■ Your task:
Reproduced exactly, the lines from the start of the material through the line containing "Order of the" should be the whole answer, with pictures excluded.

= Beginning of Section =

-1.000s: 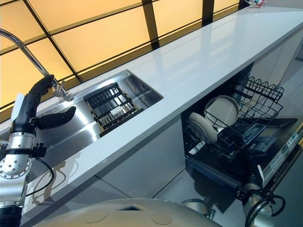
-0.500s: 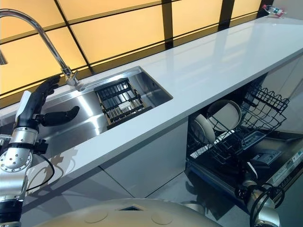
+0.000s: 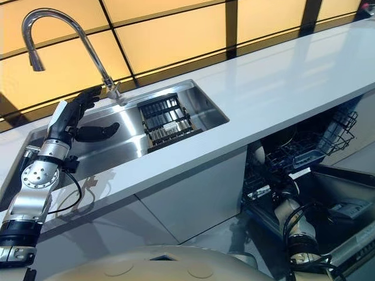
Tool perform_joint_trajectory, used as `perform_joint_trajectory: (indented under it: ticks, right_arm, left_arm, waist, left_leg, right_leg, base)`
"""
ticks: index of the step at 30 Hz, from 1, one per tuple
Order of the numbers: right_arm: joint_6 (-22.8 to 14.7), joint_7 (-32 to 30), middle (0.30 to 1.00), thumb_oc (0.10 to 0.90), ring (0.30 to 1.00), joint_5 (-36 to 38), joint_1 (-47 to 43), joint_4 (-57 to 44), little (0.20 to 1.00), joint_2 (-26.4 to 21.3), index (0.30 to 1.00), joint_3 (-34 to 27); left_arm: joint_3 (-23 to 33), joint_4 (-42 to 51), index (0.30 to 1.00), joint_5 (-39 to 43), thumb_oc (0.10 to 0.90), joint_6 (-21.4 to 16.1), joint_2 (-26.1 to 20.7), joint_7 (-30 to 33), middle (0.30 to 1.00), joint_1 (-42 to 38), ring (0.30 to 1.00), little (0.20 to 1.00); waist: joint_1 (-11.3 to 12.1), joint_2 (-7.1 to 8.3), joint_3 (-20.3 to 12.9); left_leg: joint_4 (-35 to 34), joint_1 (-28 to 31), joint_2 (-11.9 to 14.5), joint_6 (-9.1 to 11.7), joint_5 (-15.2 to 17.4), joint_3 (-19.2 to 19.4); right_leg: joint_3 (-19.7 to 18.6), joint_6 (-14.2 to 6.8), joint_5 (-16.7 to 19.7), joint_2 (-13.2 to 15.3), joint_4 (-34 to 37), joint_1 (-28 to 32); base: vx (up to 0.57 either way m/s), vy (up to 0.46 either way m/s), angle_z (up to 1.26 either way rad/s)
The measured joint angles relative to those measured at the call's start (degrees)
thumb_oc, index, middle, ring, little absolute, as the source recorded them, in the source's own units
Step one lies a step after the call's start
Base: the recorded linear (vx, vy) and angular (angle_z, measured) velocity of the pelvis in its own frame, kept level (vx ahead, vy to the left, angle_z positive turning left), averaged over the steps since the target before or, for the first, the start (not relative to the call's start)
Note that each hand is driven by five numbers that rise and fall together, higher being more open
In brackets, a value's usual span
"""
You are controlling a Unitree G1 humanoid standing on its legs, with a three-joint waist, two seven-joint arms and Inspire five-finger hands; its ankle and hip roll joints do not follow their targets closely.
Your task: Pick up plates and place into dishwasher.
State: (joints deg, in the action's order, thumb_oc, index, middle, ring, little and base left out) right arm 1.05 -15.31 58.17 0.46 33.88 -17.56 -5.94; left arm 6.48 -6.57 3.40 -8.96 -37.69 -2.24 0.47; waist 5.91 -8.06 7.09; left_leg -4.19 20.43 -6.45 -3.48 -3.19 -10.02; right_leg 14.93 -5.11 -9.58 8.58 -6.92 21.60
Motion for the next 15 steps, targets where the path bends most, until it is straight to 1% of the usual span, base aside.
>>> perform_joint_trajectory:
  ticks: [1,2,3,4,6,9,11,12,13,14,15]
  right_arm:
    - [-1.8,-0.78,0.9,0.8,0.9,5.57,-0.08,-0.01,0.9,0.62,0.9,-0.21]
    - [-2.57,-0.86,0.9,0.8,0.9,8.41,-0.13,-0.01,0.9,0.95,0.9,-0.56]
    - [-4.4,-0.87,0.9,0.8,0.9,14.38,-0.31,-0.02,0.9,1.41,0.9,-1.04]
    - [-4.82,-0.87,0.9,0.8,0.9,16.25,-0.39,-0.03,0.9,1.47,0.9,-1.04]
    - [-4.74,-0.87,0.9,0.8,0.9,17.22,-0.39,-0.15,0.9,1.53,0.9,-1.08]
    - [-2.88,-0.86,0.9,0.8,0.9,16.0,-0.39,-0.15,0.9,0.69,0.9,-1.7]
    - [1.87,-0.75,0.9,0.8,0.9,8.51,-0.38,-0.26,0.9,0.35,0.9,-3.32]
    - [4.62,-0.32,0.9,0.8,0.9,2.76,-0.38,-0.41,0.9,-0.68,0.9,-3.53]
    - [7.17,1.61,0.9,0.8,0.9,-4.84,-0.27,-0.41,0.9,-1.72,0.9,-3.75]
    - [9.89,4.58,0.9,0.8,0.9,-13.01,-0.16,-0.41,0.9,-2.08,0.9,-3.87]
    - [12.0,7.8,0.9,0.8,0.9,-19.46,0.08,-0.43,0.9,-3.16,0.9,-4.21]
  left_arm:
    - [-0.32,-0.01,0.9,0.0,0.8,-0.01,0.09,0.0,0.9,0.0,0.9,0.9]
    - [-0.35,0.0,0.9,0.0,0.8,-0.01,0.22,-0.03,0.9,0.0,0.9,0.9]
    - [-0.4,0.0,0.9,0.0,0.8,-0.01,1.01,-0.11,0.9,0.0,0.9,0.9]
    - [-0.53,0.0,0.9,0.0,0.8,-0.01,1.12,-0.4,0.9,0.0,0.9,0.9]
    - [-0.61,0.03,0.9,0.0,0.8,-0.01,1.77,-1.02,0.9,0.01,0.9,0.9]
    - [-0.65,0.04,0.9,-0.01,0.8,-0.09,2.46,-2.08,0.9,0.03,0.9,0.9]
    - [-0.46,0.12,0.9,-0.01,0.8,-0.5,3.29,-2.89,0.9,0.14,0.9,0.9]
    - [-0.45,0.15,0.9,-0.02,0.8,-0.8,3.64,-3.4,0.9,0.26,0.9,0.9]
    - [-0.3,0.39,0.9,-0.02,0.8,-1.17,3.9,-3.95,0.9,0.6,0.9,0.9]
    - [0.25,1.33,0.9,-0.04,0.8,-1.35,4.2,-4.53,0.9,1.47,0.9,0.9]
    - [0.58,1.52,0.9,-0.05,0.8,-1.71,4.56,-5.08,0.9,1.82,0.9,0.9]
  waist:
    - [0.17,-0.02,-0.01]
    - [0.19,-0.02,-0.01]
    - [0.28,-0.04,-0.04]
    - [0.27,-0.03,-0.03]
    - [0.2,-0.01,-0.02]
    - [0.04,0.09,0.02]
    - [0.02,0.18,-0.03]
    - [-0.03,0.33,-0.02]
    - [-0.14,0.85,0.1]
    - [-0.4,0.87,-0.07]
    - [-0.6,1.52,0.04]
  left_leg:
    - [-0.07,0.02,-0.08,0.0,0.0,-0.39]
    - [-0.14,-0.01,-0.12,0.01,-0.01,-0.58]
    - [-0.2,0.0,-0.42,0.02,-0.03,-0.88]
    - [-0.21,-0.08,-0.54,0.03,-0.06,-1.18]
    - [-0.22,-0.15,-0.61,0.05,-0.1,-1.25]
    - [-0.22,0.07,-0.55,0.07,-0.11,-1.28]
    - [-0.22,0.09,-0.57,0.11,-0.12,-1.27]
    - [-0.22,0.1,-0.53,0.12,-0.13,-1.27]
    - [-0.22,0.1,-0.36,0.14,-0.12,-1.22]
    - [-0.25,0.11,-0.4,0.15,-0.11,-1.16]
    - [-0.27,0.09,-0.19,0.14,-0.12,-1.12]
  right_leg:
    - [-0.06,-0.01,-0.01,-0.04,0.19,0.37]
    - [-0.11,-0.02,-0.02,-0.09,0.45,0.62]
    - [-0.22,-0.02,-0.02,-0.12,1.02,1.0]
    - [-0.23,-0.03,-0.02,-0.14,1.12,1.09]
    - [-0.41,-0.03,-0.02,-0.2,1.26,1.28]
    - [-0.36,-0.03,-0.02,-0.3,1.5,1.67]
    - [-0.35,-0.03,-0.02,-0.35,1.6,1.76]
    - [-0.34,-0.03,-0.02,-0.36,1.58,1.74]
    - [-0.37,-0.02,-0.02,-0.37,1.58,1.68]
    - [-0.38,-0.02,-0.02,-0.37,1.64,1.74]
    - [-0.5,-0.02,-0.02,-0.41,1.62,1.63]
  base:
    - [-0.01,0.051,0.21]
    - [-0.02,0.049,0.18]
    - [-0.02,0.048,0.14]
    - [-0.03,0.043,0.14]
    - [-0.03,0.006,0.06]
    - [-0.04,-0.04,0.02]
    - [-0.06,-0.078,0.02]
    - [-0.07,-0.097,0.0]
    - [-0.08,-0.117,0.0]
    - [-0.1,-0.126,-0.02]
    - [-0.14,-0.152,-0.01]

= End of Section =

■ Solved problem:
-1.000s: 
-0.500s: 
+0.000s: 
Tool perform_joint_trajectory, used as `perform_joint_trajectory: (indented under it: ticks, right_arm, left_arm, waist, left_leg, right_leg, base)`
"""
ticks: index of the step at 30 Hz, from 1, one per tuple
Order of the numbers: right_arm: joint_6 (-22.8 to 14.7), joint_7 (-32 to 30), middle (0.30 to 1.00), thumb_oc (0.10 to 0.90), ring (0.30 to 1.00), joint_5 (-36 to 38), joint_1 (-47 to 43), joint_4 (-57 to 44), little (0.20 to 1.00), joint_2 (-26.4 to 21.3), index (0.30 to 1.00), joint_3 (-34 to 27); left_arm: joint_3 (-23 to 33), joint_4 (-42 to 51), index (0.30 to 1.00), joint_5 (-39 to 43), thumb_oc (0.10 to 0.90), joint_6 (-21.4 to 16.1), joint_2 (-26.1 to 20.7), joint_7 (-30 to 33), middle (0.30 to 1.00), joint_1 (-42 to 38), ring (0.30 to 1.00), little (0.20 to 1.00); waist: joint_1 (-11.3 to 12.1), joint_2 (-7.1 to 8.3), joint_3 (-20.3 to 12.9); left_leg: joint_4 (-35 to 34), joint_1 (-28 to 31), joint_2 (-11.9 to 14.5), joint_6 (-9.1 to 11.7), joint_5 (-15.2 to 17.4), joint_3 (-19.2 to 19.4); right_leg: joint_3 (-19.7 to 18.6), joint_6 (-14.2 to 6.8), joint_5 (-16.7 to 19.7), joint_2 (-13.2 to 15.3), joint_4 (-34 to 37), joint_1 (-28 to 32); base: vx (up to 0.57 either way m/s), vy (up to 0.46 either way m/s), angle_z (up to 1.26 either way rad/s)

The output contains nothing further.